Question

Reproducibility of MultiDataSet Comparison

0

Entering edit mode

Dario Strbenac ★ 1.6k

@dario-strbenac-5916

Last seen 5 hours ago

Australia

In the journal article explaining MultiDataSet, it is claimed that MultiDataSet is better than the competing MultiAssayExperiment because "... MultiAssayExperiment is being developed by a large number of contributors making package improvements (to MultiAssayExperiment) slow and tedious." I wrote to the maintainer of MultiDataSet with a couple of feature requests last month and didn't get any reply about them. Can the article's claim that MultiDataSet maintainers are more methodical than MultiAssayExperiment maintainers be reproduced?

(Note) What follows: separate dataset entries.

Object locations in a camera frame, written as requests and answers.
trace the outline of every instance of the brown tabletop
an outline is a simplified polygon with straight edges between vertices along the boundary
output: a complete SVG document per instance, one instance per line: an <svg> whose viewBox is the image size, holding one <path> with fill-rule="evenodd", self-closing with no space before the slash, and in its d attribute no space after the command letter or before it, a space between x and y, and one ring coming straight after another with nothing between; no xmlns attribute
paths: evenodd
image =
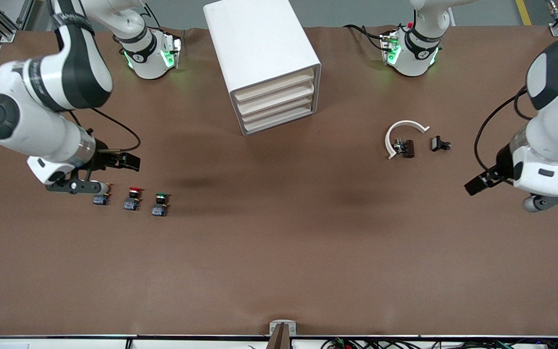
<svg viewBox="0 0 558 349"><path fill-rule="evenodd" d="M323 65L319 112L241 135L208 31L186 31L181 68L144 81L111 33L102 110L137 131L141 172L93 175L111 203L46 192L25 156L0 146L0 335L253 334L276 318L307 334L558 335L558 206L524 212L501 185L470 197L479 126L523 85L546 27L454 27L430 71L401 77L354 31L306 29ZM20 32L0 63L56 52ZM528 103L521 104L533 113ZM134 139L91 111L111 147ZM414 159L387 159L402 119L432 128ZM504 109L482 156L523 125ZM430 138L452 142L430 152ZM145 189L138 212L122 209ZM172 195L150 216L154 193Z"/></svg>

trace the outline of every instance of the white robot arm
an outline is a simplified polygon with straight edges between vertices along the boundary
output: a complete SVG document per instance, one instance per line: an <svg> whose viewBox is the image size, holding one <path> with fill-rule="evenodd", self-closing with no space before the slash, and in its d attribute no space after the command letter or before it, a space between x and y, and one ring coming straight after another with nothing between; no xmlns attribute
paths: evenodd
<svg viewBox="0 0 558 349"><path fill-rule="evenodd" d="M434 64L438 44L450 25L448 9L476 0L410 0L415 9L412 27L401 27L383 38L385 62L407 77L418 77Z"/></svg>
<svg viewBox="0 0 558 349"><path fill-rule="evenodd" d="M79 0L57 0L51 7L60 52L0 66L0 145L29 155L29 167L47 190L102 194L108 186L86 186L78 170L138 171L139 158L103 152L103 142L59 115L102 106L113 82Z"/></svg>
<svg viewBox="0 0 558 349"><path fill-rule="evenodd" d="M146 0L82 0L87 16L113 32L124 47L128 65L143 79L156 79L177 68L180 38L148 28L131 10Z"/></svg>
<svg viewBox="0 0 558 349"><path fill-rule="evenodd" d="M493 168L465 187L474 195L513 179L514 187L532 194L524 206L536 212L558 204L558 41L529 67L527 92L538 115L500 150Z"/></svg>

MultiDataSet MultiAssayExperiment • 2.0k views

ADD COMMENT • link updated 7.6 years ago by Levi Waldron ★ 1.1k • written 7.6 years ago by Dario Strbenac ★ 1.6k

0

Entering edit mode

Dario, we apologize for not having replied your requests so far. The maintainer was on holidays. Today, he has read your questions and we are going to answer you in the coming days.

I'd like to take advantage of your post (and Levi’s ones) to clarify that in our manuscript we do not claim that MultiDataSet (MDS) is “better” than MultiAssayExperiment (MAE) because MAE is being developed by a large number of contributors. We just pointed out that this was a limitation when developing a package. Anyway, we are happy to see that after having written that MAE development was improved.

If you are interested in knowing how MDS and MAE compare with regard to time loading, memory usage, … we can write a post about that.

ADD REPLY • link 7.6 years ago juanr.gonzalez • 0

score 4 · Answer 1 · 2017-09-08

I can't comment on MultiDataSet, but I can say that MultiAssayExperiment was designed by a large number of contributors over more than two years. It was really challenging to design something that would be extensible to an open-ended set of contained data classes (including on-disk and remote data representations) for developers working independently without changing the MultiAssayExperiment code base, while still being easy for end users to do subsetting (select rows, columns, assays) and reshaping to formats compatible with most existing software (merge assays and specimen information into long or wide-format dataframes or lists of matrices). However, one developer, Marcel Ramos, is responsible for almost all of the code base, and each time the group agreed on something it has not taken him long to implement it!

score 4 · Answer 2 · 2017-09-08

Also, I'm quite proud of the internal graph representation of the specimen:assay relationships (sampleMap(MAE)). It's a novel approach to maintaining consistency between specimens and any number of assays with replicates, missing data, and arbitrary per-assay naming conventions, but still have harmonized subsetting and single-command integration of assays into long and wide format dataframes. In simple multi-assay experiments you don't have to think about it; in more complex experiments you just have to create a three-column dataframe that matches column names in each assay to row names of the biological specimen data.